> _Required action_
Within the data that follows, how many lines carry the string "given"? Give the number alone.

> _Records from a dataset_
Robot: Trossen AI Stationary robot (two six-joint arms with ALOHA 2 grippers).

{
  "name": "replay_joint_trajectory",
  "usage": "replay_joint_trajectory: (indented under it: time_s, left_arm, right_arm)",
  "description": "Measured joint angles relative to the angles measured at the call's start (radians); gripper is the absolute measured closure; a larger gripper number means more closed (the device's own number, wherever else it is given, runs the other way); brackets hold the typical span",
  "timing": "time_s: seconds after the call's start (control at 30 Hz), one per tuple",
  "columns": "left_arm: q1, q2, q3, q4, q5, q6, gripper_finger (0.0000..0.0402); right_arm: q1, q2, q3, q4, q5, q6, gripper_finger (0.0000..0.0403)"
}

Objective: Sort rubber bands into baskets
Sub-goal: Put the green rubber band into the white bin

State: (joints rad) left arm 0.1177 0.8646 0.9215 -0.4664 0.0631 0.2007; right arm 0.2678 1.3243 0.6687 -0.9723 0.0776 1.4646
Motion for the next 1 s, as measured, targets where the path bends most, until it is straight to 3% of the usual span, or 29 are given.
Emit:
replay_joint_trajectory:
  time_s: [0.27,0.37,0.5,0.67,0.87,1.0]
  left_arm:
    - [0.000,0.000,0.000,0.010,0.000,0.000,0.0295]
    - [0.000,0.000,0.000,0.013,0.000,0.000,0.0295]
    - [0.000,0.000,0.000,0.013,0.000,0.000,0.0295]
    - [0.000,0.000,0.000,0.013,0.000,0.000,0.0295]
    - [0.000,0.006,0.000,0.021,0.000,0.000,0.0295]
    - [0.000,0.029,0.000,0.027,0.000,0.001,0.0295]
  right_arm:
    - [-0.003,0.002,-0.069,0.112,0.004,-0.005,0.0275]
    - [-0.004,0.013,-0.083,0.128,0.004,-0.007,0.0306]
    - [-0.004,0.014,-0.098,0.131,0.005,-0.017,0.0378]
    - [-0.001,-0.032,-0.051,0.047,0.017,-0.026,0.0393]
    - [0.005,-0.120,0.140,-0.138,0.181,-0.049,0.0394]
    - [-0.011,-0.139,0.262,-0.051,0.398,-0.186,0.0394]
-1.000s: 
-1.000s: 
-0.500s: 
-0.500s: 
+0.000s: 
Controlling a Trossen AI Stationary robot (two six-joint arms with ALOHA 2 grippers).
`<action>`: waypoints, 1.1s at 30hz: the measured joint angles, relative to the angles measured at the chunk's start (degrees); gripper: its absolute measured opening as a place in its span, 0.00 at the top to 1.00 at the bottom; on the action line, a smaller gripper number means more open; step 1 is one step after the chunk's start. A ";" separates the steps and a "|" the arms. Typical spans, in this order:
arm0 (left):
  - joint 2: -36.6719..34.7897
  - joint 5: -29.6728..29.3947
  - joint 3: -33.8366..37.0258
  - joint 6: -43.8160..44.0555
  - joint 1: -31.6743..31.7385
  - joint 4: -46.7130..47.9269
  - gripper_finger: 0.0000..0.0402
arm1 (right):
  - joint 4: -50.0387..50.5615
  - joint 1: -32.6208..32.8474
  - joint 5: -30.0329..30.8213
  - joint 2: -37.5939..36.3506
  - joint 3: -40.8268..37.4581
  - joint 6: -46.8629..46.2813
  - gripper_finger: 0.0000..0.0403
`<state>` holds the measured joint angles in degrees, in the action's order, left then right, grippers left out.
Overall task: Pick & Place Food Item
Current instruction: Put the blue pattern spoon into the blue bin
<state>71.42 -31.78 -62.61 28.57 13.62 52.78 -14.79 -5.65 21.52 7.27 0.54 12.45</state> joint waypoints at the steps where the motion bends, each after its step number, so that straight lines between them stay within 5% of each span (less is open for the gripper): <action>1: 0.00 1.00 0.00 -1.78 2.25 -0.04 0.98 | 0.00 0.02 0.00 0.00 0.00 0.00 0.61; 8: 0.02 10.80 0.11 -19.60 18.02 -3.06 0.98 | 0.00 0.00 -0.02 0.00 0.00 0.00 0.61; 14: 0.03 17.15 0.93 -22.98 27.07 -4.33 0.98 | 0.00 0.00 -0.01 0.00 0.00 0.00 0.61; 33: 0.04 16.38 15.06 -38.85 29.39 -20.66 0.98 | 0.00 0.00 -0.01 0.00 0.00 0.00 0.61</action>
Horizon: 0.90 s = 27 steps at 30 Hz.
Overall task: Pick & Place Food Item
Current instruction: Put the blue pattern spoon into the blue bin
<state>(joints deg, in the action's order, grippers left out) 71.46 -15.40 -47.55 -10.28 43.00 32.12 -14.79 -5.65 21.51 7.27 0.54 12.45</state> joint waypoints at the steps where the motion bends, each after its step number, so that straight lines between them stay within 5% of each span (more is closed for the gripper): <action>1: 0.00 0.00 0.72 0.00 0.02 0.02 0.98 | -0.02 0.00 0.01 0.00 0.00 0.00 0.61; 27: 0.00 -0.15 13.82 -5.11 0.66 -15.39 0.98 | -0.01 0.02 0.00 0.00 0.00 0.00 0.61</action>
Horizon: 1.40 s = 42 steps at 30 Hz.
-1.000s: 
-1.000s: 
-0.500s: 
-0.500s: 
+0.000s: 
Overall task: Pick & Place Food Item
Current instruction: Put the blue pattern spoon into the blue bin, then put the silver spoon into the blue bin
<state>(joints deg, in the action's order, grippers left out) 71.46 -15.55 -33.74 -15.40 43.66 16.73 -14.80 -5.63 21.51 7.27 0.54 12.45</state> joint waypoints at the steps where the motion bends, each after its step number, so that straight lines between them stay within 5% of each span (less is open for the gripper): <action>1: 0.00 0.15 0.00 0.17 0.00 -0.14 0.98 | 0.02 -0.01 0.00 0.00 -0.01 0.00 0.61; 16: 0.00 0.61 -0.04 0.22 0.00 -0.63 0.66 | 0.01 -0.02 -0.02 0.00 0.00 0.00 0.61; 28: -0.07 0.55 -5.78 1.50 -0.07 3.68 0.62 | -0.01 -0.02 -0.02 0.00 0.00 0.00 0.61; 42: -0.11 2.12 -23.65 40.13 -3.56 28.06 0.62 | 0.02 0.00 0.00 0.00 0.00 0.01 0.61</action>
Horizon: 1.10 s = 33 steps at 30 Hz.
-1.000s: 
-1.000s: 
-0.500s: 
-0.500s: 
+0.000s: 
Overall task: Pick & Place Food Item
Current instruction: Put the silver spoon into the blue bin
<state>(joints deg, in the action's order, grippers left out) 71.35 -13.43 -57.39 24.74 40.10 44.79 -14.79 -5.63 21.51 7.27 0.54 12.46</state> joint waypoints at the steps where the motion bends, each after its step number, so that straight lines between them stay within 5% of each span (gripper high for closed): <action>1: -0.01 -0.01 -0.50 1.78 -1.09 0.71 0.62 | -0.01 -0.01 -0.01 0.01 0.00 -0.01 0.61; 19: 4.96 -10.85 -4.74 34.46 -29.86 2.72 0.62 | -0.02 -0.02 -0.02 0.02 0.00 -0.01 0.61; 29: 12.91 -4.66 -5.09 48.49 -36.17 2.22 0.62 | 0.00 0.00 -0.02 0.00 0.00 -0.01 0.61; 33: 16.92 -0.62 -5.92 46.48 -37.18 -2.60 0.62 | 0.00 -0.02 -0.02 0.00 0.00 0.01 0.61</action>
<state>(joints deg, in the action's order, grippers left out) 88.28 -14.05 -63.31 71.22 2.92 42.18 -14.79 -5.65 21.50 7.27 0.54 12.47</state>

> _Answer to this exercise_
2